## [Your objective]
Would you return, word for word, the lines of the data below from the line with "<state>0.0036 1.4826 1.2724" through the line with "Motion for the", and no others?

## [Information shown]

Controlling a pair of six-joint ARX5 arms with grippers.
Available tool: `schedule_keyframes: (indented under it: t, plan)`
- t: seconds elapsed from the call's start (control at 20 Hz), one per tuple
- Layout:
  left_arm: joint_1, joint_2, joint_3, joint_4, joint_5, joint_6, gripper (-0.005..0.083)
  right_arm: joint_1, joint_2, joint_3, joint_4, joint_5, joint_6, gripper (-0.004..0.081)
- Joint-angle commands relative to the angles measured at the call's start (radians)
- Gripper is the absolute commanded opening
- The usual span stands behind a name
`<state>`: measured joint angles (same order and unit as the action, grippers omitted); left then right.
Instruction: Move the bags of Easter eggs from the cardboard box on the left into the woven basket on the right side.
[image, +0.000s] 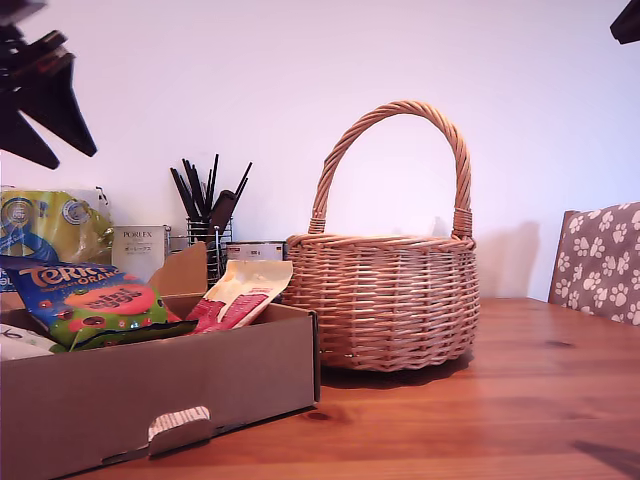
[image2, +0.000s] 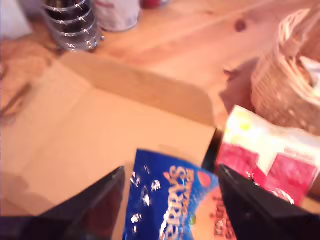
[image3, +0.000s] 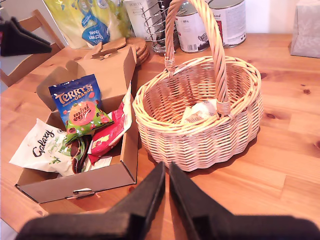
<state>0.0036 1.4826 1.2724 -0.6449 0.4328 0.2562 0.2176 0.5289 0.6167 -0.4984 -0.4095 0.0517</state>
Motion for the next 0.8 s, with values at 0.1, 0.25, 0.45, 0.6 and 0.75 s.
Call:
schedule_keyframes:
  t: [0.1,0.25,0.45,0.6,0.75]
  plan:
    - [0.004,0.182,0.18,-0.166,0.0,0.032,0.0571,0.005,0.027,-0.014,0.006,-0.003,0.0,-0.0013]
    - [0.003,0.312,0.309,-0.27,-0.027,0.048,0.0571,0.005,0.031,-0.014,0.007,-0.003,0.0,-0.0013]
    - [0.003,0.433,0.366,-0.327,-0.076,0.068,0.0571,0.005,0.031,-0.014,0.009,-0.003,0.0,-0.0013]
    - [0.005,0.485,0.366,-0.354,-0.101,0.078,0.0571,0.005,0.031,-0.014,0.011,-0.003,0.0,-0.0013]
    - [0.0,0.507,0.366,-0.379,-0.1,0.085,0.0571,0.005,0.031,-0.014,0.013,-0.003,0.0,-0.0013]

## [Solution to this task]
<state>0.0036 1.4826 1.2724 -0.6449 0.4328 0.2562 0.2176 0.5289 0.6167 -0.4984 -0.4095 0.0517</state>
Motion for the next 0.8 s, with values at 0.1, 0.25, 0.45, 0.6 and 0.75 s.

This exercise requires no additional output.